Multibody dynamic analysis of vibrational and frictional energy for railway freight wagons under different track irregularities and curve radii

Better understanding of wagon energy consumptions is important for energy efficient wagon operations and designs. This study carries outs a computational study via multibody dynamic analysis of vibrational and frictional energy dissipation across different track conditions and suspension configurations. Detailed multibody dynamic railway wagon modelling and a combination of simulations considering different wagon speeds, track irregularities, suspension types, and curve radii were developed by using the GENSYS software package. Energy dissipation analyses for all suspension and frictional components were carried out. The results indicate that worse track irregularities lead to greater energy dissipation (28 % more from Class 6 to 3). Higher speeds and sharper curves amplified the influences of track irregularities and gave larger energy consumption variables.
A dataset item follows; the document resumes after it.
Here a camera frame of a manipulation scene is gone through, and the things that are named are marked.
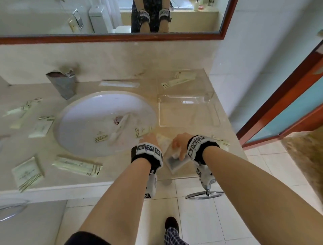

Individual energy consumer wise, wheel-rail contact (WRC) consistently accounts for the largest proportion of energy loss (51–57 %); roller bearings come second (32–43 %). Generally variable wedge suspensions consume less energy (about 46 % and 15 MJ less, on average). However, the corresponding WRC consume more energy than constant wedge suspensions cases (10 % and 26 MJ more, on average). This indicates that the damping performance of wedge suspensions significantly influences the energy consumptions at WRC.